On appeal, the state appellate court agreed with the trial court, concluding that the McGill rule applied. Specifically, the appellate court concluded that the injunctive relief the consumers were seeking “encompasses all consumers and members of the public,” and “an injunction under the CLRA against [the lender]’s unlawful practices will not directly benefit the Customers because they have already been harmed and are already aware of the misconduct.” Moreover, the appellate court determined that there is no precedent holding that “the remedy of public injunctions under CLRA and UCL should be limited to false advertising claims.” The court further concluded that the class waiver was not severable, stating that the lender’s argument that the arbitration agreement could not be determined void until after an appellate court reviews the viability of the class waiver was “illogical.” Accordingly, the appellate court affirmed the denial of the motion to arbitrate.
Rhode Island extends its work from home provisions for lenders
On December 22, 2020, the Rhode Island Department of Business Regulation extended interim guidance permitting mortgage loan originators, lenders, loan brokers, and exempt company registrants to work from home, even if the home is not a “licensed branch” or located outside of Rhode Island (previously covered here, here, and here.) To take advantage of this exemption, the individual must maintain certain specified data security provisions.
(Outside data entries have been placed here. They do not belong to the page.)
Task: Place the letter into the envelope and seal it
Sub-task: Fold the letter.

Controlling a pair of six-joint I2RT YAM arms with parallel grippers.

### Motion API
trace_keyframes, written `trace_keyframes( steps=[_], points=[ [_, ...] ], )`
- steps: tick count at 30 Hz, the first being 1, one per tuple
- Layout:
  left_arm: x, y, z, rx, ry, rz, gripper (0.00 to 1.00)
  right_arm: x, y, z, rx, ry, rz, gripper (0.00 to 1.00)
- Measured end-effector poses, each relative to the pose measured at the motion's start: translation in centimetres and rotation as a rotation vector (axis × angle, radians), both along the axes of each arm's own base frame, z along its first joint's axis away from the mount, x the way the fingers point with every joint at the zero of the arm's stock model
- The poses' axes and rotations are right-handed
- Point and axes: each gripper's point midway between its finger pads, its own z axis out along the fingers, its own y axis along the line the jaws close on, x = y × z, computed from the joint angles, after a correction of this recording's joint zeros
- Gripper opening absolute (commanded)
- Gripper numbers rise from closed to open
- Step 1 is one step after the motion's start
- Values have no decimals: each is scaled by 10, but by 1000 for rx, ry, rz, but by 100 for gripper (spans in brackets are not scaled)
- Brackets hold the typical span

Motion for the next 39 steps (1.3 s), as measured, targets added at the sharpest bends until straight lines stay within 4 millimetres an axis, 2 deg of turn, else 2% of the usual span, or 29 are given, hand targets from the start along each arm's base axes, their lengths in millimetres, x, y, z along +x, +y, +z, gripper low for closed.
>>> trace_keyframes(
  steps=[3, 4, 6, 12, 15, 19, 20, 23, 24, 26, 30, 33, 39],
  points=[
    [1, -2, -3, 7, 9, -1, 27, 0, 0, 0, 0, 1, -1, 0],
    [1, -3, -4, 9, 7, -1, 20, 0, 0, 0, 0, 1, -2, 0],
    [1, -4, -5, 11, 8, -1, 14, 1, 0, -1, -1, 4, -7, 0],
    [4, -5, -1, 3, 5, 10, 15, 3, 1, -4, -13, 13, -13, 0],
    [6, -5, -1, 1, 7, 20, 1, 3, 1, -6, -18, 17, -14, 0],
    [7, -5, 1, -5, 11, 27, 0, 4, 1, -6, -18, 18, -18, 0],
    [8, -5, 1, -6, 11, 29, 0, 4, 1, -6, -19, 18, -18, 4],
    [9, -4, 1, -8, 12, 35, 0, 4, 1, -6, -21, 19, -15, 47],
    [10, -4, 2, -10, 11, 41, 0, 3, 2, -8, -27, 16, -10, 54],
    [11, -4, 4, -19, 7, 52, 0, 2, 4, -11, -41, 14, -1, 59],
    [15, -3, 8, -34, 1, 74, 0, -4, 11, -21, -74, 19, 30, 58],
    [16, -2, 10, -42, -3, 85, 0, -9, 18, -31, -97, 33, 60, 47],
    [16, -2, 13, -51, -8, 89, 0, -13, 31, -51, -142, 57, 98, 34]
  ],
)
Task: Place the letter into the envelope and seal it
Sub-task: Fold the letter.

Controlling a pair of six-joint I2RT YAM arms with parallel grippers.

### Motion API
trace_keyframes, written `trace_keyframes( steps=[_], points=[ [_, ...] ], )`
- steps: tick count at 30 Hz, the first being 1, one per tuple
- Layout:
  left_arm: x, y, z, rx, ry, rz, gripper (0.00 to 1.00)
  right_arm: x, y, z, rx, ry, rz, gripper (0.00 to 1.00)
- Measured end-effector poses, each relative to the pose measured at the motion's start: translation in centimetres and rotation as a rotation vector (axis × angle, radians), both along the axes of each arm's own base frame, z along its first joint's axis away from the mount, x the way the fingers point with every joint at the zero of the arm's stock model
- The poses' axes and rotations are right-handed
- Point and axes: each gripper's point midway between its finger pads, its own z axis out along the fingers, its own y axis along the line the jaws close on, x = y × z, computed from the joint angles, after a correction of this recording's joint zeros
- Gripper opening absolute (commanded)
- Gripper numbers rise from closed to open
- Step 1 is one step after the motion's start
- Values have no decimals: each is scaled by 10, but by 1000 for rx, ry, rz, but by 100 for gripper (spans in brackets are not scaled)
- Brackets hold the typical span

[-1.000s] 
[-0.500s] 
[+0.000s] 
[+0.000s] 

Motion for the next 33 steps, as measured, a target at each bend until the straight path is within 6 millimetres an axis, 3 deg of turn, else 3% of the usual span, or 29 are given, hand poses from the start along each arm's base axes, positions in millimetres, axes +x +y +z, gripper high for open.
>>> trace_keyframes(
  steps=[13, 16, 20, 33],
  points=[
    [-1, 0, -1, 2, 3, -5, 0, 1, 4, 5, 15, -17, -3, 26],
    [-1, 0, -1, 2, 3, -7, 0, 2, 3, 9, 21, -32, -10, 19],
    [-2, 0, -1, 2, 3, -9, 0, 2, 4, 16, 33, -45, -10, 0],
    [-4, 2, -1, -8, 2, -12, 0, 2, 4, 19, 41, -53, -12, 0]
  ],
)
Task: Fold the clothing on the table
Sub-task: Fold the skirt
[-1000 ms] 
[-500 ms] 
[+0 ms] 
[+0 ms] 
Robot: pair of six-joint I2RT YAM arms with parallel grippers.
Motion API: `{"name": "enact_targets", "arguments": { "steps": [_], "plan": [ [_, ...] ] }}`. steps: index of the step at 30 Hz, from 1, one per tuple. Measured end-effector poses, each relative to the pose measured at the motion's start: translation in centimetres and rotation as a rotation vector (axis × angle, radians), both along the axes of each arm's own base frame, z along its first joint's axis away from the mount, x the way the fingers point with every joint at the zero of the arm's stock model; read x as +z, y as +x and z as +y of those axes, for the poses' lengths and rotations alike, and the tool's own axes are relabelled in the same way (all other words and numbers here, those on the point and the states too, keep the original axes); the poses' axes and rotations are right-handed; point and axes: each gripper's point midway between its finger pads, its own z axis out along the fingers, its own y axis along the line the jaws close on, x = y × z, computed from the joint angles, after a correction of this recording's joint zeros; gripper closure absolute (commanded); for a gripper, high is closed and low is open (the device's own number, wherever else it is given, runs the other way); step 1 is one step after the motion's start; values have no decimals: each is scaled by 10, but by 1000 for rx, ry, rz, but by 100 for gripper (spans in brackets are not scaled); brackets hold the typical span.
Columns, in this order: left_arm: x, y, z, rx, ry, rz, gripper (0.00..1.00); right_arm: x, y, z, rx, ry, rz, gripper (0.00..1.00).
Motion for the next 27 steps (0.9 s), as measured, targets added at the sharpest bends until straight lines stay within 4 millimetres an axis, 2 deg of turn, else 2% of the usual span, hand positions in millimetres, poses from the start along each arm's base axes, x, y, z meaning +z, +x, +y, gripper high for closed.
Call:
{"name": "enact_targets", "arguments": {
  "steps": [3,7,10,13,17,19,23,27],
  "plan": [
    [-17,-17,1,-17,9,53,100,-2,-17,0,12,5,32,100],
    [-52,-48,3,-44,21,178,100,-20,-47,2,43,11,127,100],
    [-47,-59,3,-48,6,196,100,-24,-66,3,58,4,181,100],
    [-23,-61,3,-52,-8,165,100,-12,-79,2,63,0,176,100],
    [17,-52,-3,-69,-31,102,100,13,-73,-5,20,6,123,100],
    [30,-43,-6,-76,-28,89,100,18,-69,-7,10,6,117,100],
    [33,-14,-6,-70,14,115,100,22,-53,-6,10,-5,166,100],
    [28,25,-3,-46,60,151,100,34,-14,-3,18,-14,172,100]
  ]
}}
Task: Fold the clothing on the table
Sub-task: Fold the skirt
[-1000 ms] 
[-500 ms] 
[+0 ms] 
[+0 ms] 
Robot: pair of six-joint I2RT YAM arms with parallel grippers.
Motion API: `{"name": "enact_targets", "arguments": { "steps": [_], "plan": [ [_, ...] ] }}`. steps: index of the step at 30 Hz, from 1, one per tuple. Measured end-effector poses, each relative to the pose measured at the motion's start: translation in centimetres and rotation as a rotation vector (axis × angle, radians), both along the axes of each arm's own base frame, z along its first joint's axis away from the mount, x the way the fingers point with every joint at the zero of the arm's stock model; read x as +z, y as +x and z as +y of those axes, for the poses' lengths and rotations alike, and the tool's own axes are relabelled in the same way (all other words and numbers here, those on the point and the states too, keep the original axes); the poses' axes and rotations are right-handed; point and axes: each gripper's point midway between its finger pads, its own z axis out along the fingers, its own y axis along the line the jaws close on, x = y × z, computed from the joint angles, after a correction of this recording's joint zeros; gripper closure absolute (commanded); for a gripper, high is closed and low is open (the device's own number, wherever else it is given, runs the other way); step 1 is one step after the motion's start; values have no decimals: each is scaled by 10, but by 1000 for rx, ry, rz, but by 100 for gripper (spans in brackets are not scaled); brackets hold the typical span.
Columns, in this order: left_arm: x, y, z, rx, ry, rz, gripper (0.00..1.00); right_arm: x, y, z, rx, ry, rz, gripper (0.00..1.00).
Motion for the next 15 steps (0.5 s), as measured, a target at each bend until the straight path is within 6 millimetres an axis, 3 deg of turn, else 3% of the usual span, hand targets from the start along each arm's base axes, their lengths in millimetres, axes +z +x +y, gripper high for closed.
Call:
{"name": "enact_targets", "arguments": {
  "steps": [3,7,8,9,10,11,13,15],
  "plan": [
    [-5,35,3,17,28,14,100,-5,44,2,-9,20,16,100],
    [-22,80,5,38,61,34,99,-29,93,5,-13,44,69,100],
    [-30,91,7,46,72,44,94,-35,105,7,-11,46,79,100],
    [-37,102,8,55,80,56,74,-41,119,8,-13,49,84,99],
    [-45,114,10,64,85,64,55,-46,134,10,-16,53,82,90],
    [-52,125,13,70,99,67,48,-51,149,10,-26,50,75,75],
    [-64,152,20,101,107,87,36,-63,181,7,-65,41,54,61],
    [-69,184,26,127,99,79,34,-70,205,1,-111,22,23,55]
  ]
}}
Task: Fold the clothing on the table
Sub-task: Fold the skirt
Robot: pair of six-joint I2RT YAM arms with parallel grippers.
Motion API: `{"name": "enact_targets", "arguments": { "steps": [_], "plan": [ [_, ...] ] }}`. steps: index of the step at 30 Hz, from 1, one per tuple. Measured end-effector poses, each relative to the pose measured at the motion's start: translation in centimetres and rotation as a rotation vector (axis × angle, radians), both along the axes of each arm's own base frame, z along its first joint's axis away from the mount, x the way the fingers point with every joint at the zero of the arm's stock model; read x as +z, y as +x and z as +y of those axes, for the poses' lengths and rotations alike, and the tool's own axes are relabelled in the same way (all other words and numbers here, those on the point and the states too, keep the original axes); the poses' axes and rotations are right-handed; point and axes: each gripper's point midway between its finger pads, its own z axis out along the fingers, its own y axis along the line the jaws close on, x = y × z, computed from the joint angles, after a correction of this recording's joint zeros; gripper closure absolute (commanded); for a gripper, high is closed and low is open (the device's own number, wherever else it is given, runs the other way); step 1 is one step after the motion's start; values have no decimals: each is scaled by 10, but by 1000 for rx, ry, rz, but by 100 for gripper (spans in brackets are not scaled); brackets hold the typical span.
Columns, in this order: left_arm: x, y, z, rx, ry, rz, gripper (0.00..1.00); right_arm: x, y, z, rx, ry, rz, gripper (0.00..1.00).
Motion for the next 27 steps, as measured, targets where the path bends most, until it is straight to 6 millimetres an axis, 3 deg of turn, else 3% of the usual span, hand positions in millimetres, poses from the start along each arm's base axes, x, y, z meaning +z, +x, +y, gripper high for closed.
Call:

This extension is set to expire March 31, 2021.
Rhode Island regulator extends work from home guidance for lenders
On September 28, the Rhode Island Department of Business Regulation, Banking Division, extended previous guidance (previously covered here and here) issued to mortgage loan originators, lenders, loan brokers, and exempt company registrants. The guidance permits working from home, even if the home is located outside of Rhode Island or is not a licensed branch, so long as specified data security provisions are met. The department extended this guidance until December 31, 2020.